И Себастьен Цорн, Пэншина, Фрасколен, Ивернес все бродят и бродят по необыкновенному городу, географическое наименование которого им еще неизвестно. Здесь улицы оживлены. Снуют прохожие, все хорошо одеты, и лохмотья бедняка не оскорбляют ничьих взглядов. Повсюду трамваи, экипажи, грузовые повозки на электрической тяге. Некоторые крупные магистрали снабжены самодвижущимися тротуарами, которые приводятся в действие вращением замкнутой цепи и по которым можно ходить, как ходят в поезде независимо от их движения.
Электрические экипажи катятся по мостовой так же бесшумно, как шар по сукну биллиарда. Что касается экипажей в подлинном смысле слова, то есть запряженных лошадьми, то они попадаются только в очень богатых кварталах.
— А вот и церковь! — говорит Фрасколен.
И он указывает на здание довольно тяжелых пропорций, без всякого архитектурного стиля, расположившееся, словно огромный торт, посредине площади, покрытой зелеными газонами.
— Это протестантский храм, — сообщает Калистус Мэнбар, останавливаясь перед зданием.
— А в вашем городе есть и католические церкви?.. — спрашивает Ивернес.
— Да, сударь. Впрочем, должен обратить ваше внимание на то обстоятельство, что, хотя на земном шаре имеется около двадцати тысяч различных религий, мы здесь довольствуемся католичеством и протестантством. У нас не так, как в Соединенных Штатах, соединенных в политическом смысле, но разъединенных в отношении религии, ибо в них столько же сект, сколько семей, — методисты, англикане, пресвитерианцы, анабаптисты, уэслианцы, и т. д. Здесь же — только протестанты, верные кальвинистской доктрине, либо уж католики-паписты.

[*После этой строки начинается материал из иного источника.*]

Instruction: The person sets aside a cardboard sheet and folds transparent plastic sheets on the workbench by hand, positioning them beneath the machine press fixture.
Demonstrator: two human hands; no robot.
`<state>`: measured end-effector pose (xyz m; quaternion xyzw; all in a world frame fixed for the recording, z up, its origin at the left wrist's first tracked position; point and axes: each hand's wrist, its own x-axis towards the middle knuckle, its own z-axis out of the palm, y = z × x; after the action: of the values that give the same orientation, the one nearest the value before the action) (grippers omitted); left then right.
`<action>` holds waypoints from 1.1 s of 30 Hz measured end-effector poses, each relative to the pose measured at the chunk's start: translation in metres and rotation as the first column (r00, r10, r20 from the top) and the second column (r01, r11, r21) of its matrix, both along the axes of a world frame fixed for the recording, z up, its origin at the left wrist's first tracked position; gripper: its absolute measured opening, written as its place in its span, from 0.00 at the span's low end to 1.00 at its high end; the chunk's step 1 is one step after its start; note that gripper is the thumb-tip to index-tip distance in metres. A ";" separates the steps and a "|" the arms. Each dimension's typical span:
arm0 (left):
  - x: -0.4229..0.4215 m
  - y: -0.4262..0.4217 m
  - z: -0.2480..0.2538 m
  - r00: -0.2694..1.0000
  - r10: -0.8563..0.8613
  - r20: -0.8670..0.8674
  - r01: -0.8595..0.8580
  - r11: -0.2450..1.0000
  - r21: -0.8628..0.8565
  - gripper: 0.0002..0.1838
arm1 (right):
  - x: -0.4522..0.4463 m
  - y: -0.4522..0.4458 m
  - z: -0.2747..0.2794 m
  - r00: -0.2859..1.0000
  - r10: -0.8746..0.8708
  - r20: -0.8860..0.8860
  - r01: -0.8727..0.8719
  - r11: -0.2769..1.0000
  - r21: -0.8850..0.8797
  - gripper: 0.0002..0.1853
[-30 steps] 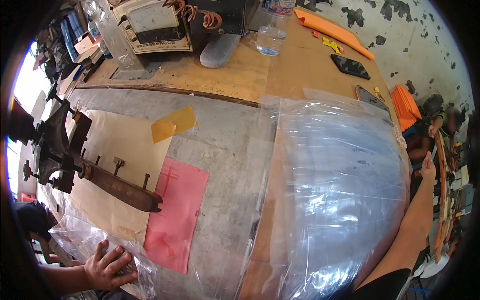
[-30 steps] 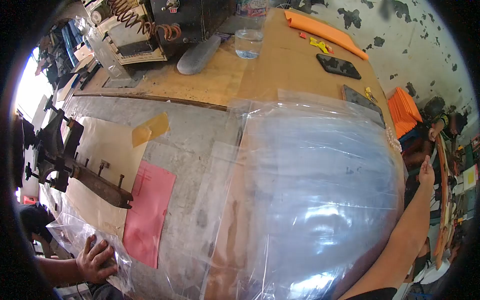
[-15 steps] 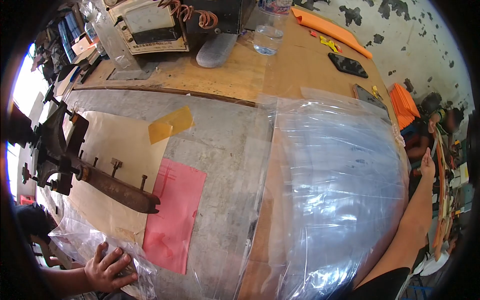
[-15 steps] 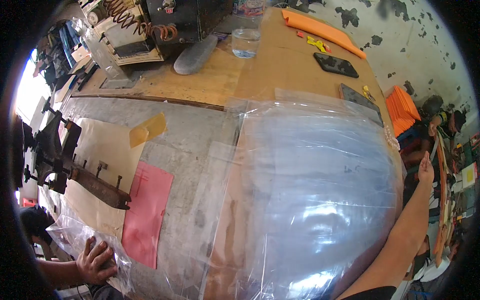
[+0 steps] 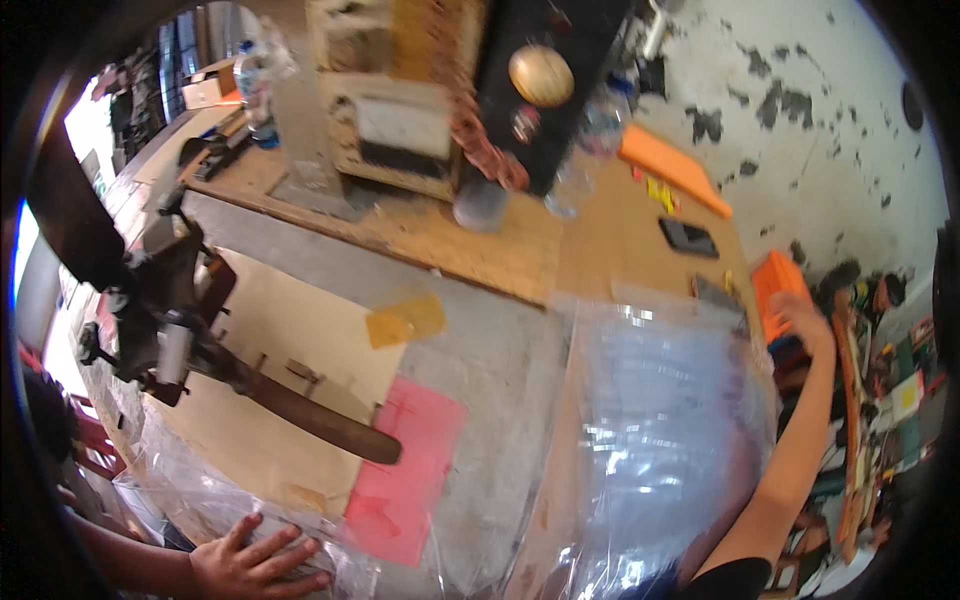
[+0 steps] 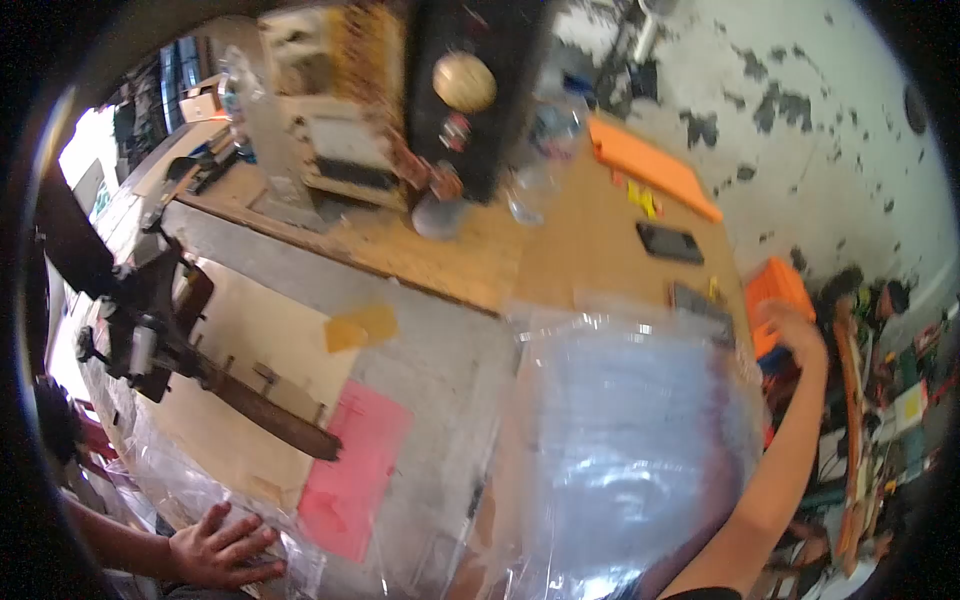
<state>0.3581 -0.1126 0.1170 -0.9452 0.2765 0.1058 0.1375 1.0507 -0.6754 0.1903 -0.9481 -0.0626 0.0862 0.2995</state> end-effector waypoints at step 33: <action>0.000 -0.014 -0.008 0.954 0.036 0.299 0.054 0.956 -0.290 0.45 | -0.032 0.214 0.068 0.899 -0.212 0.383 0.104 0.953 0.283 0.12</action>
<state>0.3581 -0.1268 0.1093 -0.9588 0.2693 -0.0823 0.0360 1.0190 -0.4615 0.2581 -0.9003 -0.0568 -0.1474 0.4055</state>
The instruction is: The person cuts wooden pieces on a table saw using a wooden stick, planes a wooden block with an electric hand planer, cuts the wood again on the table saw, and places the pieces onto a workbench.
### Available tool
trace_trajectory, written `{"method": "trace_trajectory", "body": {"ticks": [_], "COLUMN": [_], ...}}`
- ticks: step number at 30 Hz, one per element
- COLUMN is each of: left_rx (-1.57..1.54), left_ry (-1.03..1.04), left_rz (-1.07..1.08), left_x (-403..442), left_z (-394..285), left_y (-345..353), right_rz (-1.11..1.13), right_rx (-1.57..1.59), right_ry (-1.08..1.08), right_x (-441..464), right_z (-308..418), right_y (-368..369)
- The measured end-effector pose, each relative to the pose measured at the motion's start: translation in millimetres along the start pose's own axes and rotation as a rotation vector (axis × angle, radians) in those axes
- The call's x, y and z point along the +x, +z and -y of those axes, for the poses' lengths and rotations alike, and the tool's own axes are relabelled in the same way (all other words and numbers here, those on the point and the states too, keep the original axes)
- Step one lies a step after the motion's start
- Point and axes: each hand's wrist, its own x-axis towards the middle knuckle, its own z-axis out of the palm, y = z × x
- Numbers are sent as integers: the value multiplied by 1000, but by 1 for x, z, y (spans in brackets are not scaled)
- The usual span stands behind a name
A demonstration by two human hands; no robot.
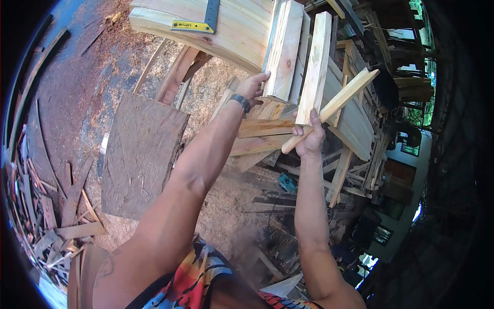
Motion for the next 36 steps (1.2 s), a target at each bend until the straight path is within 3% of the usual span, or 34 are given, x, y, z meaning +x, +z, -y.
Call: {"method": "trace_trajectory", "body": {"ticks": [12, 18, 19, 22, 28, 31, 33, 34, 35, 36], "left_rx": [179, 151, 176, 208, 154, -25, 201, 315, 430, 466], "left_ry": [60, 138, 124, 143, 109, 113, 167, 199, 217, 213], "left_rz": [-100, -129, -159, -174, -65, 185, 72, -43, -162, -151], "left_x": [8, 31, 14, -4, -29, -20, -23, -38, -52, -54], "left_z": [4, 13, 3, -13, -36, -43, -44, -48, -52, -52], "left_y": [12, -6, -2, -9, -12, -30, -27, -9, 9, 12], "right_rz": [-51, -88, -116, -193, -409, -337, -303, -363, -309, -253], "right_rx": [34, -170, -218, -659, -1155, -1090, -961, -899, -693, -489], "right_ry": [-23, -126, -128, -412, -92, -139, -142, -270, -241, -217], "right_x": [-6, -5, -5, 11, 48, 40, 43, 43, 57, 67], "right_z": [4, 13, 18, 17, 3, -6, -14, -16, -27, -38], "right_y": [3, 8, 14, 32, 115, 122, 104, 91, 71, 51]}}
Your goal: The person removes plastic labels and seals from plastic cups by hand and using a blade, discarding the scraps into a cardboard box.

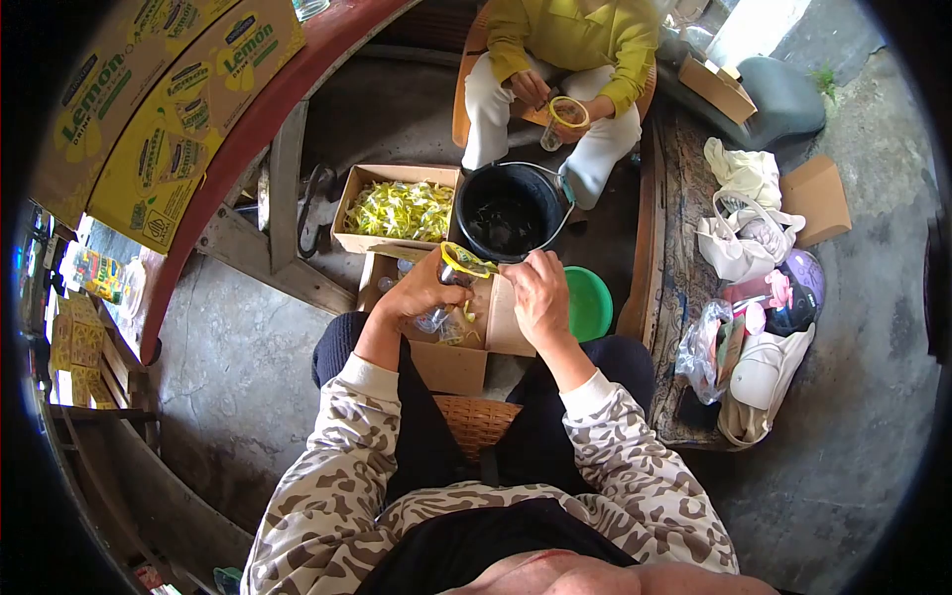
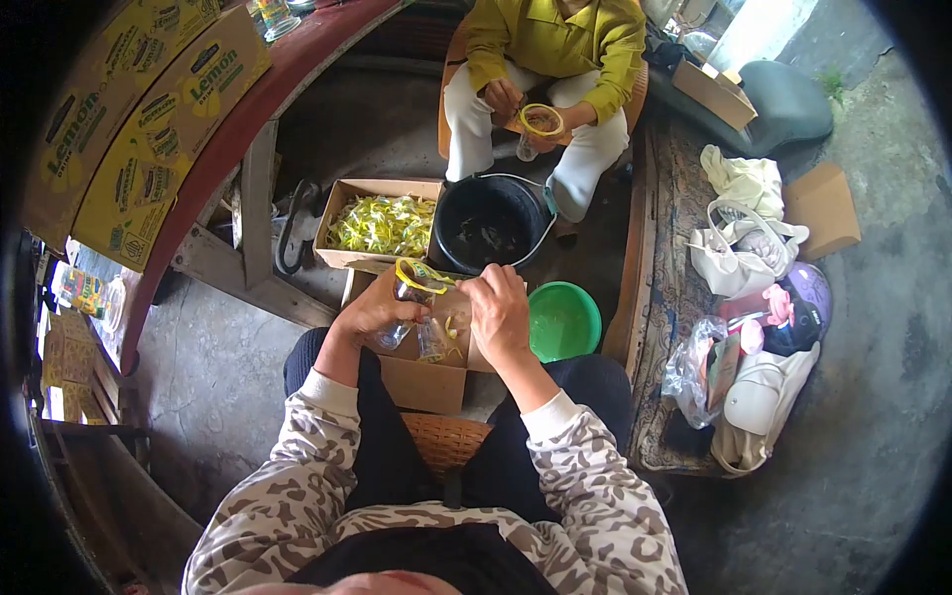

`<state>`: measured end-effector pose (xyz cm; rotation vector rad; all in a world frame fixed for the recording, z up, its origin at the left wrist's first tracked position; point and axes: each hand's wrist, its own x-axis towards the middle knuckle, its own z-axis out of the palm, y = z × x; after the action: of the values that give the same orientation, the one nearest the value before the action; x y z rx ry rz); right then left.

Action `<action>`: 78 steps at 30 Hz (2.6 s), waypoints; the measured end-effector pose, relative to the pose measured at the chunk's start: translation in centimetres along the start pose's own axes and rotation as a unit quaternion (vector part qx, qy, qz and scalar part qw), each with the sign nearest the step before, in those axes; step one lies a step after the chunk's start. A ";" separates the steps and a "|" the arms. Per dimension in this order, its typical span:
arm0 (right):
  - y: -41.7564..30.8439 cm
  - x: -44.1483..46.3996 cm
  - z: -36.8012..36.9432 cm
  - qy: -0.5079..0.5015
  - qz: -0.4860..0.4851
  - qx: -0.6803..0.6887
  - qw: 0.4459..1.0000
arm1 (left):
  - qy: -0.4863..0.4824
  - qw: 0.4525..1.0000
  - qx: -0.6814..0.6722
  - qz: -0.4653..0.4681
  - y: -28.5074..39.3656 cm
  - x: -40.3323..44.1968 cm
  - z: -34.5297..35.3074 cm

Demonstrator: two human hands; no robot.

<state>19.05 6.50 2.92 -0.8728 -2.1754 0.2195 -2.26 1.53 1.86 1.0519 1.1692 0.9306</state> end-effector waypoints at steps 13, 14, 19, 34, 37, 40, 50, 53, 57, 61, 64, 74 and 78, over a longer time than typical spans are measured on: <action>0.5 0.3 -0.8 0.004 0.013 0.009 1.000 | 0.159 0.969 0.164 0.091 -1.4 0.4 -0.4; 0.4 0.3 -0.9 0.004 0.014 0.009 1.000 | 0.164 0.973 0.143 0.079 -1.5 0.3 -0.4; -0.1 0.1 -0.8 0.016 -0.041 -0.048 0.998 | 0.121 0.983 0.132 0.045 -2.0 0.7 -0.6; 0.5 -0.4 0.0 -0.012 0.053 0.045 0.998 | 0.164 0.935 0.291 0.120 0.1 -0.2 0.3; 0.0 -0.3 -0.1 -0.009 0.029 0.029 0.999 | 0.181 0.934 0.290 0.108 -0.6 -0.2 0.3; -0.4 -0.1 -0.3 -0.007 0.008 0.008 1.000 | 0.191 0.937 0.272 0.109 -1.0 0.1 0.3; -0.9 -0.9 0.0 -0.041 -0.024 -0.026 0.999 | 0.116 0.966 0.233 0.010 -1.6 0.1 0.3; -0.6 -0.8 0.2 -0.041 -0.004 -0.003 0.999 | 0.151 0.963 0.222 0.030 -3.4 0.7 -0.1; -0.6 -0.8 -0.1 -0.024 -0.006 0.000 1.000 | 0.142 0.963 0.227 0.010 -2.0 0.0 -0.2; -0.8 -1.0 -0.3 -0.031 -0.032 -0.025 0.999 | 0.101 0.988 0.113 -0.032 -0.2 -0.9 0.7; -0.8 -1.1 0.3 -0.027 -0.027 -0.020 0.999 | 0.063 0.992 0.071 -0.082 1.1 -1.4 1.2; 0.0 -0.6 0.0 -0.023 0.028 0.007 0.999 | 0.171 0.933 0.279 0.150 -1.4 -0.2 -0.2; -0.3 -0.7 0.3 -0.016 -0.002 -0.014 1.000 | 0.171 0.941 0.283 0.076 -1.6 0.1 -0.1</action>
<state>19.05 5.90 2.43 -0.8870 -2.2142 0.2020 -2.34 1.18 0.26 1.4942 1.7300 0.9431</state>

— А на каком языке у вас говорят?
— Одинаково распространены и английский и французский…
— С чем вас и поздравляем, — говорит Пэншина.
— Город, — продолжает Калистус Мэнбар, — разделен на две более или менее одинаковые части. Сейчас мы находимся…
— В западной, я полагаю… — замечает Фрасколен, ориентируясь на положение солнца.
— В западной… если угодно…
— Как это… «если угодно»? — изумляется такому ответу вторая скрипка.
— Разве положение частей света в вашем городе меняется по прихоти любого обитателя?
— И да… и нет… — говорит Калистус Мэнбар. — Позже я вам это объясню… А пока вернемся к этой части города… западной, если вам угодно, в которой живут исключительно протестанты; они даже и здесь остаются людьми практичными, в то время как более интеллектуальные, более утонченные католики занимают другую часть города. Само собой понятно, что храм этот — протестантский.
— Да, похоже на то, — говорит Ивернес. — В храме такой тяжелой архитектуры молитва не поднимается к небу, а распластывается по земле.
— Хорошо сказано! — восклицает Пэншина. — Мистер Мэнбар, в таком механизированном городе ведь можно прослушать проповедь и мессу по телефону?..
— Да, конечно.
— И исповедаться?
— Совершенно так же, как можно вступить в брак по телеавтографу. Согласитесь, что это практично…
— Невероятно практично, мистер Мэнбар, — отвечает Пэншина, — невероятно.